Premio del público en San Sebastián, ganadora de los Goya como mejor película europea y con gran presencia en los Globos de oro, The Father, la historia de un anciano cada vez más desligado de la realidad, promete ser una de las producciones del año.
Hace poco comencé a leer una novela. Al comienzo de ella se esboza una reflexión en torno a la palabra “Hoy”, y cómo nada de lo que se pueda decir sobre ese lapso de tiempo sirve para el resto de días. Hay que quemarlo todo, porque el Hoy es una sucesión de triviales recados o simplemente está lleno de angustia. Por eso se dice que solo tiene sentido para los suicidas. En cualquier caso, nosotros tenemos memoria, y nos remitimos muchas veces a ese pasado que ya no es, a esa ficción encantada y barroca. Con la vejez esa ficción deformante, ese extrañamiento de la apariencia, alcanza nuestro presente, y entonces el Hoy se vuelve significativo en la medida en que se tiene necesidad de él. Pero ya es demasiado tarde para agarrarlo. Nos hemos pasado toda la vida destruyéndolo a cada momento en mil pedazos y ahora no nos queda más que un puzle surrealista.

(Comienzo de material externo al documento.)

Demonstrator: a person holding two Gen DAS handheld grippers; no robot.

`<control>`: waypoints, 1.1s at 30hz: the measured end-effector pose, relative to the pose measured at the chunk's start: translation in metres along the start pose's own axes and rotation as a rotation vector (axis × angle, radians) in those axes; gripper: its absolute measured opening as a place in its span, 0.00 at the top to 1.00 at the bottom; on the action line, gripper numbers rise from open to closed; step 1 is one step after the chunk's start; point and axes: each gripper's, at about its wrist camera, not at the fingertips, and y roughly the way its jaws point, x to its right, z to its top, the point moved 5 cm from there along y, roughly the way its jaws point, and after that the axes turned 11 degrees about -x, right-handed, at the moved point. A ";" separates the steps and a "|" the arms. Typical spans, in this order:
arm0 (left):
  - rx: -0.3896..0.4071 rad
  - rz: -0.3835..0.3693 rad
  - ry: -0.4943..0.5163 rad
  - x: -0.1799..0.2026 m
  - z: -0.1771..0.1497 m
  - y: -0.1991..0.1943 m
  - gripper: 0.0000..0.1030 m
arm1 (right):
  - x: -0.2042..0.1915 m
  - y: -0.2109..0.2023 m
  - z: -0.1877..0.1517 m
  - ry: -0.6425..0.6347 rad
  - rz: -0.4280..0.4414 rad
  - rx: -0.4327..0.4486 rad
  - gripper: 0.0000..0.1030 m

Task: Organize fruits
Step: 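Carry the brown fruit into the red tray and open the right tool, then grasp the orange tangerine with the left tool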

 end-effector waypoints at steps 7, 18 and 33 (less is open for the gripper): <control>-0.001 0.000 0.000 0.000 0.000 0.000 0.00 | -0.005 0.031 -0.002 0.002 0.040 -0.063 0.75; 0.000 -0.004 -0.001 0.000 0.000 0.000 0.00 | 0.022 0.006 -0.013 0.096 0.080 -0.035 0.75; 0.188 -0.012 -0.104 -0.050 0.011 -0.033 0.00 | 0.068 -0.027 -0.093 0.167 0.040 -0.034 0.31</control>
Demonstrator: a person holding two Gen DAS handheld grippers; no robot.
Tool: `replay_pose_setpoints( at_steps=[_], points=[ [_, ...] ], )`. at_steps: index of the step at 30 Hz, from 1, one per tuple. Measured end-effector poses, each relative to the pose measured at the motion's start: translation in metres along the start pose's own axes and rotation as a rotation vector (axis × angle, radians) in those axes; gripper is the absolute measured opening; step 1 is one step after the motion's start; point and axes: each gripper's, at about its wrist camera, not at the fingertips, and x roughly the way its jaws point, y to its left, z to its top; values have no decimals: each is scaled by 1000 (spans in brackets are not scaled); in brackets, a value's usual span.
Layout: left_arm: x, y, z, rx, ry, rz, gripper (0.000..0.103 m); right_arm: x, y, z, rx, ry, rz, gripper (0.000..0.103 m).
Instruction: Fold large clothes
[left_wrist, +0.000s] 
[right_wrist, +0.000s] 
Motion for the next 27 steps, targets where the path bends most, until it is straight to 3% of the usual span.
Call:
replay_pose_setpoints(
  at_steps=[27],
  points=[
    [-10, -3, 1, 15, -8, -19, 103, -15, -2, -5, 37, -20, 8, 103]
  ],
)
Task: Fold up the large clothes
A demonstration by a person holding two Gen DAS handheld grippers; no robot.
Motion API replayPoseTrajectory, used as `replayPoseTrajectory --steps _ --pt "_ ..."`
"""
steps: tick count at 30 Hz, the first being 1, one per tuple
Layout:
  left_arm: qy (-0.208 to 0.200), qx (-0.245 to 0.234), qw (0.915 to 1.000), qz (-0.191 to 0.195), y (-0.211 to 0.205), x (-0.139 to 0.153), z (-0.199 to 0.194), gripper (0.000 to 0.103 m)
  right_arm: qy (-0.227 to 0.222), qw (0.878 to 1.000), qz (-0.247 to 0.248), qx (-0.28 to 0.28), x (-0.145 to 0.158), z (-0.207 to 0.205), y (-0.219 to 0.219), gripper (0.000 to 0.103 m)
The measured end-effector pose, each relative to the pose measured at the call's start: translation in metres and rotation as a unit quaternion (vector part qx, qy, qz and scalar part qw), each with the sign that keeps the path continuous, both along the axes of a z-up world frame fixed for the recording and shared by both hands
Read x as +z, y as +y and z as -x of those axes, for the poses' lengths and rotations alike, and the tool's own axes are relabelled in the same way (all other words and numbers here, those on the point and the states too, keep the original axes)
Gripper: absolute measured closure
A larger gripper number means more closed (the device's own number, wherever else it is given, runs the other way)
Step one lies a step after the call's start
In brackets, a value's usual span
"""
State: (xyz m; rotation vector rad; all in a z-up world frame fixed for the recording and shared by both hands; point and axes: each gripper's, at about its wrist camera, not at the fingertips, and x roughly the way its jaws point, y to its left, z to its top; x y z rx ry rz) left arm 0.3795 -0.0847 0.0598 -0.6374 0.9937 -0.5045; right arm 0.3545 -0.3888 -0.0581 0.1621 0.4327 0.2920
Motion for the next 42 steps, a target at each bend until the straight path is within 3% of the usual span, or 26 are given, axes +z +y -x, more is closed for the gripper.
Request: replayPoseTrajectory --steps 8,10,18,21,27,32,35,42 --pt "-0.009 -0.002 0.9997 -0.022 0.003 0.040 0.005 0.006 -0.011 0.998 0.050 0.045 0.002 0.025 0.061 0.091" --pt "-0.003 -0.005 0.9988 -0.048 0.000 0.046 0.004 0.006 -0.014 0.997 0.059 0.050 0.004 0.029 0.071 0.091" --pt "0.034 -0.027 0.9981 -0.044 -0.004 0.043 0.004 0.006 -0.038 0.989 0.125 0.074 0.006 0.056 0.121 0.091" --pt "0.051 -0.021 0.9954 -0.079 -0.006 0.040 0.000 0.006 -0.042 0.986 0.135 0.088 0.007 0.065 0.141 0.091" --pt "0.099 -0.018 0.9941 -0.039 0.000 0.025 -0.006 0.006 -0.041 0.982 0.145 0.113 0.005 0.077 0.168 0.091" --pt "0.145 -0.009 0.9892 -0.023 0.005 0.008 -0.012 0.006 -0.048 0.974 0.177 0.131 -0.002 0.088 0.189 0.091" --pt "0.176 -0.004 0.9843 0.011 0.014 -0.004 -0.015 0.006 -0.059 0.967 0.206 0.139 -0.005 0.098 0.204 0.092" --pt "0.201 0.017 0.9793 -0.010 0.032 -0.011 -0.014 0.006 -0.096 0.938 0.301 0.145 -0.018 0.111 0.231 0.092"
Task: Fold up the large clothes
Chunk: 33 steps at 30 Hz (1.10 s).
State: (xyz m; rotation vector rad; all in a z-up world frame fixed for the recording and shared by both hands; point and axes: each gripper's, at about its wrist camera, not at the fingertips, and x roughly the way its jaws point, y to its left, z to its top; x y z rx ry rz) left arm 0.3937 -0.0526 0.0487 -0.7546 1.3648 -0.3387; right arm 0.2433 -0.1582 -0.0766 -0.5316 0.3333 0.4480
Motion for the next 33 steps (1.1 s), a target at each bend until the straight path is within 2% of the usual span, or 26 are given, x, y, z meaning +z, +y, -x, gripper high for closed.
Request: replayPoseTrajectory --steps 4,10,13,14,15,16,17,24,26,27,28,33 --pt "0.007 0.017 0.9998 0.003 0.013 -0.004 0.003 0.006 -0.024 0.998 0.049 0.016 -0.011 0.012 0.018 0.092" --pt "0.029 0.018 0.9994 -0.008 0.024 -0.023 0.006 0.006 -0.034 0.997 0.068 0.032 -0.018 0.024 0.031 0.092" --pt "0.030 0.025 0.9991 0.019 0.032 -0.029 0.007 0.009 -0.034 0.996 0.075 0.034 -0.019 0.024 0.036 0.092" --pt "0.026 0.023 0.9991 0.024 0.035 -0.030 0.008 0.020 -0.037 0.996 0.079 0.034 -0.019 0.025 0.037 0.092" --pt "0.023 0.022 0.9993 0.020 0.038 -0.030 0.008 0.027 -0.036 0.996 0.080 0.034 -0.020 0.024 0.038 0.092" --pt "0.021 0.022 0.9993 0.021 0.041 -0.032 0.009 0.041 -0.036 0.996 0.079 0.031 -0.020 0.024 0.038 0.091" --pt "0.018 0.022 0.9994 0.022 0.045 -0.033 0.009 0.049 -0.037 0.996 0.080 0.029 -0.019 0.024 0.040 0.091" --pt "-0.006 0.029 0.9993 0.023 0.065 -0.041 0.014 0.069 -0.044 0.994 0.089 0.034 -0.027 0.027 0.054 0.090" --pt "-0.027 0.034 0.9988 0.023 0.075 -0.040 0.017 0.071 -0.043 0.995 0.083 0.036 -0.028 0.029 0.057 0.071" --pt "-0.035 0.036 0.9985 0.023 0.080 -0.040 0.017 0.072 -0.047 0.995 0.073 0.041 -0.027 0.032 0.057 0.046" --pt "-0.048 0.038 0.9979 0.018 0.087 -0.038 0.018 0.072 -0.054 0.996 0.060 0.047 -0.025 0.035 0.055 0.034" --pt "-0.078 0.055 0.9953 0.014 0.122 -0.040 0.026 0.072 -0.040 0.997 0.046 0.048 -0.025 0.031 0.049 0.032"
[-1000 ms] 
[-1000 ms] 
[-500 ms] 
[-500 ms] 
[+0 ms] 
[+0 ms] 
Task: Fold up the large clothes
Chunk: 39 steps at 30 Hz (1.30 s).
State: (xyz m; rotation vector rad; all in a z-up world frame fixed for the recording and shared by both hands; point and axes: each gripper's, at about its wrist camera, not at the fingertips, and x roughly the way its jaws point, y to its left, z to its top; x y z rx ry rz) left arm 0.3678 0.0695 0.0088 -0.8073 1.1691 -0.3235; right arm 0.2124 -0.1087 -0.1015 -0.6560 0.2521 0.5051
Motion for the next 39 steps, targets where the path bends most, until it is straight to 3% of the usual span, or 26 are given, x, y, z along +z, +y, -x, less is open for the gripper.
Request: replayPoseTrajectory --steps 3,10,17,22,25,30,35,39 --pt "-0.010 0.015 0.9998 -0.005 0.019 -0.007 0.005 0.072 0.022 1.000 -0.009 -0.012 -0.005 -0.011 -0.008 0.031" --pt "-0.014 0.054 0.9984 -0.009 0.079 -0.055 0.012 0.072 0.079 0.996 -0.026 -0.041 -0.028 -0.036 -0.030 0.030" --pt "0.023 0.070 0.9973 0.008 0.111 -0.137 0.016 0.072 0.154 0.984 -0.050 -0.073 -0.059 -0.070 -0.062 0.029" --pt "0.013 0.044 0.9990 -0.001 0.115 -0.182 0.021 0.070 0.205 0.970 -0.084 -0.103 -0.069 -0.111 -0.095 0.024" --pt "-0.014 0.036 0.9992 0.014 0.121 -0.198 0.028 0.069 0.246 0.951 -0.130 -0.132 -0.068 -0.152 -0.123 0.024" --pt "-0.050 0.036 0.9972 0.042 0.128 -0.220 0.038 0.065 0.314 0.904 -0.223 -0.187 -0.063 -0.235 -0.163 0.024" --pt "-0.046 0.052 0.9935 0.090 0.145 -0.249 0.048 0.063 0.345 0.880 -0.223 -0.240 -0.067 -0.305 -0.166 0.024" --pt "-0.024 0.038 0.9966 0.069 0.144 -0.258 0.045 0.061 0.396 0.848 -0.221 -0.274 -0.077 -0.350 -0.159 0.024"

En The Father nos encontramos con un padre atrapado en un presente este tipo; esto es, confuso y opaco. A través de él, su intérprete y tocayo (Anthony Hopkins) busca explorar un mundo interior prácticamente incomunicable: la experiencia intransferible de una realidad quebrada en la que se solapan azarosamente referencias y significados, y donde rostros y lugares flotan a su antojo. Aquí es donde Florian Zeller nos sitúa, un lugar con cierto aroma a Buero Vallejo. Del otro lado de la vida se encuentra Anne (Olivia Colman), su hija, la cual intenta cuidar de él al tiempo que protege su vida personal.
Localizada casi por entero en el interior de un piso, la película responde de manera coherente a su origen teatral, trasplantado a la pantalla de manera impecable por su autor. Su claustrofóbico ambiente busca acentuar nuestra perplejidad. Los rostros se suceden completamente desligados de sus nombres y el tiempo se desordena como si de una pretenciosa absurdez “nolaniana” se tratase. La efectividad del relato reside, pues, en la fuerza con la que trasmite la experiencia del anciano, y yo, que no soy de piedra, reconozco a mi abuelo y me compadezco de mi madre. Me adentro de cabeza en sus experiencias y señalo a la pantalla como si rememorase un viaje a Praga: ¡mira cómo mezcla los nombres con los recuerdos de una infancia que solo él conoce! Ya ha vuelto con la paranoia de que le han robado… Ahora resucita a gente, reclama la presencia de los muertos, tal vez porque sabe que pronto se reunirá con ellos. Los árboles van perdiendo poco a poco sus hojas. En inglés se las llama «leaf», palabra que se asemeja fonéticamente a «leave» (dejar, abandonar). Como es sabido, es duro que te dejen, (de ahí que Anthony se apegue a su hija) pero más duro todavía es que te dejes a ti mismo. Como una hoja arrastrada por el viento, uno cae lleno de impotencia hacia un mundo propio y misterioso . Los espectadores ríen y derraman lágrimas porque es algo muy común, algo cotidiano. Triste por momentos, sí, pero con tiernos destellos cómicos.
Los oscarizados protagonistas del drama de Zeller demuestran estar a la altura de semejante empresa. Es por ello que se ganarán de seguro un par de nominaciones. No es de extrañar tampoco que la crítica adjudique una nueva victoria a Hopkins, quien no ha vuelto a ser reconocido por la academia desde su icónico Hannibal Lecter. Sería un discreto pero merecido triunfo, ya que en él reconozco a cada instante gestos y manías casi calcadas a las que solía tener mi abuelo, aunque él tienda a adornarlas con una altanería británica propia de un consagrado actor de teatro.
En definitiva, la historia de Zeller es loable, atractiva, impactante por momentos y leve como una sencilla melodía de piano. Sabe qué notas tocar y en qué momento, y es por eso que se gana el favor del público. No obstante, (y aquí viene el inevitable “sin embargo”, el “ahora bien” que por lo menos en este momento tiene sentido) aunque no se pueda decir que sea indulgente ni misericordioso con su protagonista, sí tiende a regocijarse en los momentos tristes con cierto exceso sentimentaloide. Se me dirá: “Pero Pablo, ¿acaso hay una forma correcta de tratar el tema de la vejez?” Yo responderé: “no, pero me siento más atraído por el Amour de Haneke”. Por lo menos a día de hoy.